_DATA_
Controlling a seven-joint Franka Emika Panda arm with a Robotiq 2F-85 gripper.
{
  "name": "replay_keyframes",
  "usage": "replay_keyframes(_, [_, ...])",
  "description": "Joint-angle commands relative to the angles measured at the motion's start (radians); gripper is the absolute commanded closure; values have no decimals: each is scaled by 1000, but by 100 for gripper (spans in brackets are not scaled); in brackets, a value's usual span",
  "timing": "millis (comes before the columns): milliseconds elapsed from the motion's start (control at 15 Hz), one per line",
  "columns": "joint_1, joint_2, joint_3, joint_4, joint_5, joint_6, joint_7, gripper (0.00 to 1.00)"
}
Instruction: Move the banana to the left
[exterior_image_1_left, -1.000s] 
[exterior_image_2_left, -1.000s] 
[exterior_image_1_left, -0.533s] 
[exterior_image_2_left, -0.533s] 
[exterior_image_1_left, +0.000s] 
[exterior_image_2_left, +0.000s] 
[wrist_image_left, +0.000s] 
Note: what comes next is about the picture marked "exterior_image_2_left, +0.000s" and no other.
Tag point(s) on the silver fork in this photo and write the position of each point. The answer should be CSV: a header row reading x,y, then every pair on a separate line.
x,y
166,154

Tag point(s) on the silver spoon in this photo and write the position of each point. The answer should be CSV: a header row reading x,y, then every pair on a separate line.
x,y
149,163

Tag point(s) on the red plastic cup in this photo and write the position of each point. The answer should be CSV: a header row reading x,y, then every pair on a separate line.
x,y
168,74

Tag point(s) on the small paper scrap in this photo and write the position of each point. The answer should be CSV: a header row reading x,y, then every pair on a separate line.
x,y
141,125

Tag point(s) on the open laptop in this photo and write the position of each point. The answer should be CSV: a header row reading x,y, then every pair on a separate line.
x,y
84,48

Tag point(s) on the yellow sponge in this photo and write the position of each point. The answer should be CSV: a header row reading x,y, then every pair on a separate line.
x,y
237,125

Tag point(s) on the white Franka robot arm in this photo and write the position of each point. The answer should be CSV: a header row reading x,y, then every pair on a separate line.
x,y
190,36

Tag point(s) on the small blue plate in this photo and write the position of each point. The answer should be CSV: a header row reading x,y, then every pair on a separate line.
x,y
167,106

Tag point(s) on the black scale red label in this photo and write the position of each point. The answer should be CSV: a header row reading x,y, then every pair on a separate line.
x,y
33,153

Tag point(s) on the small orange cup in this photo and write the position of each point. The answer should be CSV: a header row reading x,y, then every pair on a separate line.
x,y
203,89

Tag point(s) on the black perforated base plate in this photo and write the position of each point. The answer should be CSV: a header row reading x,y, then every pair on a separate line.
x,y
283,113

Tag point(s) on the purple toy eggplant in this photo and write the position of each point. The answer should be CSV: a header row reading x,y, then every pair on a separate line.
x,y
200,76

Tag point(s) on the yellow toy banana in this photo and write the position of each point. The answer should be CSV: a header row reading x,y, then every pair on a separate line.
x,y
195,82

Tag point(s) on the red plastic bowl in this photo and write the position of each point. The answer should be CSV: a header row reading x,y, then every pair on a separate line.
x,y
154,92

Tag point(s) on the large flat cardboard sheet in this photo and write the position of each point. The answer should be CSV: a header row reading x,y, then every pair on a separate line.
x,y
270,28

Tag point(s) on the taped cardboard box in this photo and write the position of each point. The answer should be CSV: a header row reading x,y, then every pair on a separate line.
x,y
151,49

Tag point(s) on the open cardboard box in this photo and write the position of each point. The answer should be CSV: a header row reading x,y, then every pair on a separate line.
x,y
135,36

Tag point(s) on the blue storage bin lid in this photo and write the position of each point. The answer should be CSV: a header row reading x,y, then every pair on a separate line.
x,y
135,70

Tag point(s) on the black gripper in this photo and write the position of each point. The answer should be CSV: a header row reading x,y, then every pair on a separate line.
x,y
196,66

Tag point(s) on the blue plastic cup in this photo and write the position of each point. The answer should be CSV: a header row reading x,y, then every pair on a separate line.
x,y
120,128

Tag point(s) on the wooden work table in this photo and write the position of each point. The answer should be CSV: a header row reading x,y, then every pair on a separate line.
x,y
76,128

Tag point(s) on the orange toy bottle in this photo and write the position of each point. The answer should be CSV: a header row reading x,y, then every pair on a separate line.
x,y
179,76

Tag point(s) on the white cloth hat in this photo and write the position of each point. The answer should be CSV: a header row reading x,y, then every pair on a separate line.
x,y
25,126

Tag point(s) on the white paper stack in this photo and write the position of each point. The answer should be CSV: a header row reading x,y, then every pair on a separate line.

_WHAT IS BEING ASKED_
Return exactly the lines in the records above, beginning with the one that holds "Tag point(s) on the orange" and ending with the last.

_SOLVED EXERCISE_
Tag point(s) on the orange toy bottle in this photo and write the position of each point. The answer should be CSV: a header row reading x,y, then every pair on a separate line.
x,y
179,76

Tag point(s) on the white cloth hat in this photo and write the position of each point. The answer should be CSV: a header row reading x,y, then every pair on a separate line.
x,y
25,126

Tag point(s) on the white paper stack in this photo and write the position of each point. The answer should be CSV: a header row reading x,y, then every pair on a separate line.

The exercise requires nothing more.